Are we far from testing general relativity with the transiting extrasolar planet HD 209458b `Osiris'?

TL;DR

This paper assesses the feasibility of detecting general relativistic effects in the orbital period of exoplanet HD 209458b, concluding current measurement precision is insufficient but could improve with technological advances.

Contribution

It evaluates the potential to measure relativistic effects in exoplanet orbits, highlighting current limitations and future prospects for detection.

Findings

Relativistic gravitoelectric effect magnitude is ~0.1 s.

Current measurement accuracy is ~0.01 s, insufficient for detection.

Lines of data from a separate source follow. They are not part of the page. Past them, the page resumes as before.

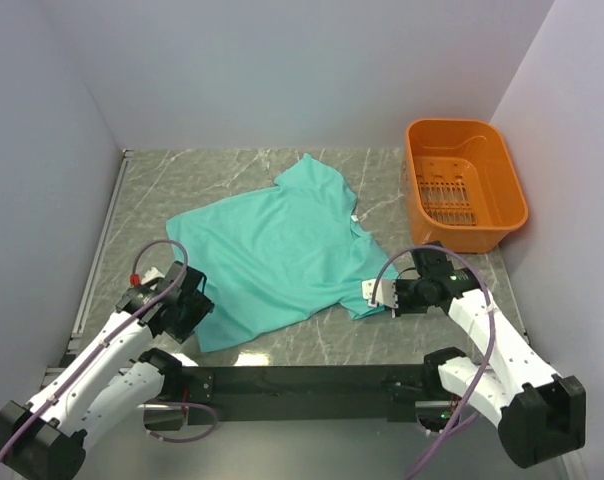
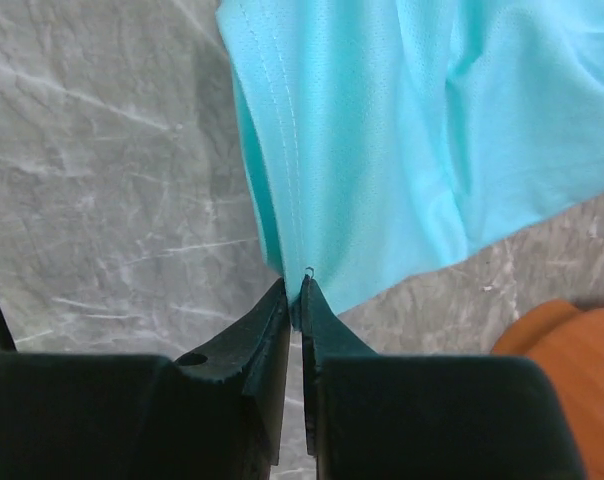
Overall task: Fold and stack the t-shirts
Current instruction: Flatten the tshirt out
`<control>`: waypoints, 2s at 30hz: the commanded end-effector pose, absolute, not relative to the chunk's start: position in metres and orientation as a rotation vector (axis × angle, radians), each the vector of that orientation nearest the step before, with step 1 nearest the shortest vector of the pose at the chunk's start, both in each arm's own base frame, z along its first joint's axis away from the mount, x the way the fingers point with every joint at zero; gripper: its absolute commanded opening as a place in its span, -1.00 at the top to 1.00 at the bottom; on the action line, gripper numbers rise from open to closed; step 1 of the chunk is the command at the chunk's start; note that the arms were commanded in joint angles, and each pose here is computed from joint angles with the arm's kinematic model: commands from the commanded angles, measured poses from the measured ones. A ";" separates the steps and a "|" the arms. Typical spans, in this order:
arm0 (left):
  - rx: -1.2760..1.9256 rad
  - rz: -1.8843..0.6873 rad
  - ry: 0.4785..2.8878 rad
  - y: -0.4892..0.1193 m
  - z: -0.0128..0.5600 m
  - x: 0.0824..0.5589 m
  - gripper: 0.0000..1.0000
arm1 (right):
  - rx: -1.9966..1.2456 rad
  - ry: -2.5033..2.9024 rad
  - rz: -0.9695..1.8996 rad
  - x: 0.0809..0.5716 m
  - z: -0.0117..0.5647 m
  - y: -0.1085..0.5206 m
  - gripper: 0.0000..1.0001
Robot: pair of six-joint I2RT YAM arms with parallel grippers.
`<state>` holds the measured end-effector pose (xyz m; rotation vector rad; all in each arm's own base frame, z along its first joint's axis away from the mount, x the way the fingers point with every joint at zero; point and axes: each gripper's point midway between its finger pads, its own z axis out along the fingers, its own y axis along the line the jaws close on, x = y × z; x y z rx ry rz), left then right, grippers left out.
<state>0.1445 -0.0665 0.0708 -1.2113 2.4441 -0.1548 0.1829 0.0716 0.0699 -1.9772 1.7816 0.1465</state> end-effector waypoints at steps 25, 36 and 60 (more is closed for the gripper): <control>-0.787 -0.307 2.894 -0.121 0.062 0.081 -0.03 | -1.681 2.022 0.207 0.251 0.068 0.045 0.81; -1.017 0.023 2.802 -0.116 0.054 0.097 -0.16 | -1.678 2.009 0.247 0.251 0.064 0.050 0.81; -1.076 0.057 2.807 -0.113 0.022 0.090 -0.09 | -1.644 2.009 0.311 0.244 0.072 0.046 0.81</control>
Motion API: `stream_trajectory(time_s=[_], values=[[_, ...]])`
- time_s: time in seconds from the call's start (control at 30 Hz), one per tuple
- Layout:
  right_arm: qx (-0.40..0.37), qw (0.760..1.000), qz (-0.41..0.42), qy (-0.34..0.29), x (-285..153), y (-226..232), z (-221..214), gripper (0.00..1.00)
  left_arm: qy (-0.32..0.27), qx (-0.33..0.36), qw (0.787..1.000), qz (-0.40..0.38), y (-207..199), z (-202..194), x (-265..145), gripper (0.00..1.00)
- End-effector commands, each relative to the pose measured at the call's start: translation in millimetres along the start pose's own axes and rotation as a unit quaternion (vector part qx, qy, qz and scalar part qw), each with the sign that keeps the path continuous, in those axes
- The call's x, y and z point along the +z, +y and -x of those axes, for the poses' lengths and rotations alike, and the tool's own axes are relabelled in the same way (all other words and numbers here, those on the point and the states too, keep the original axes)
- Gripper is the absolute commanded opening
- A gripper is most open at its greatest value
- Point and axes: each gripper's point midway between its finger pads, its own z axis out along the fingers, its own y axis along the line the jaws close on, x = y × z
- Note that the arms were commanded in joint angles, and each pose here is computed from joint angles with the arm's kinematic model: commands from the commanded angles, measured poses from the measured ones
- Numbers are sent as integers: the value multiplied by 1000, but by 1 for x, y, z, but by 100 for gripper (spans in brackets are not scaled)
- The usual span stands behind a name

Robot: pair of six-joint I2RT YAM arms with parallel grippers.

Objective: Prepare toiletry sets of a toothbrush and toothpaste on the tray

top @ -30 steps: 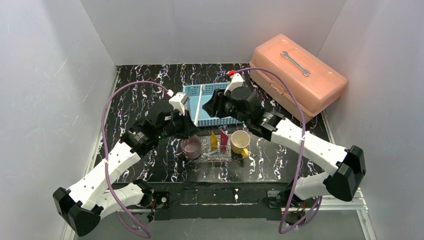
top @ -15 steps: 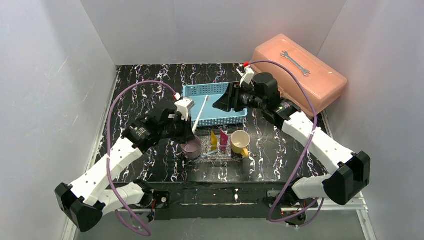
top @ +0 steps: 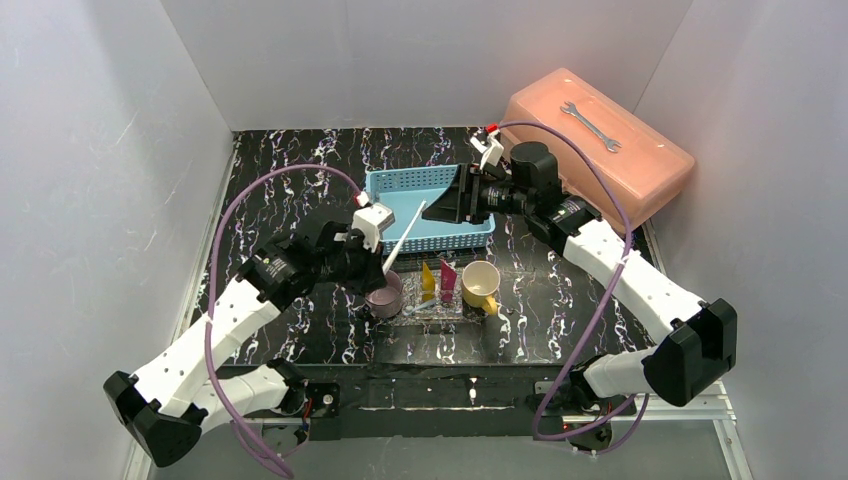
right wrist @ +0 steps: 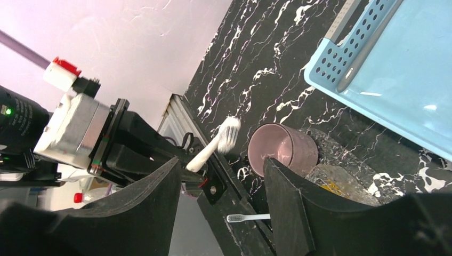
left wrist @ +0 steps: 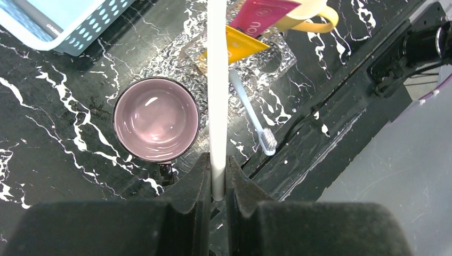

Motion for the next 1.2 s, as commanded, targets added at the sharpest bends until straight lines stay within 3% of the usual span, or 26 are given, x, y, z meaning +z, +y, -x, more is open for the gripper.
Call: stream_trajectory(time_s=[0.0,0.2,0.63,1.17], values=[[-3,999,38,-18,-2,25,19,66,-9,55,998,-7,-10,-1,-13,0],[13,999,50,-8,0,26,15,64,-4,104,995,-5,-19,-8,-15,0],[24,998,59,30,-9,31,-3,62,-9,122,993,8,-18,-11,-18,0],[28,996,82,36,-20,45,-9,43,-11,127,992,7,-19,-13,-18,0]])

Radial velocity measurement sensitivity limits the analysis.

Abstract

In this paper we investigate the possibility of measuring the general relativistic gravitoelectric contribution P^(GE) to the orbital period P of the transiting exoplanet HD 209458b 'Osiris'. It turns out that the predicted magnitude of such an effect is \sim 0.1 s, while the most recent determinations of the orbital period of HD 209458b with the photometric transit method are accurate to \sim 0.01 s. The present analysis shows that the major limiting factor is the \sim 1 m s^-1 sensitivity in the measurement of the projected semiamplitude of the star's radial velocity K. Indeed, it affects the determination of the mass m of the planet which, in turn, induces a systematic error in the Keplerian period P^(0) of \sim 8 s. It is of crucial importance because P^(0) should be subtracted from the measured period in order to extract the relativistic correction. The present-day uncertainty in $m$ does not yet make necessary the inclusion of relativistic corrections in the data-reduction process of the determination of the system's parameters. The present situation could change only if improvements of one-two orders of magnitude in the ground-based Doppler spectroscopy technique occurred.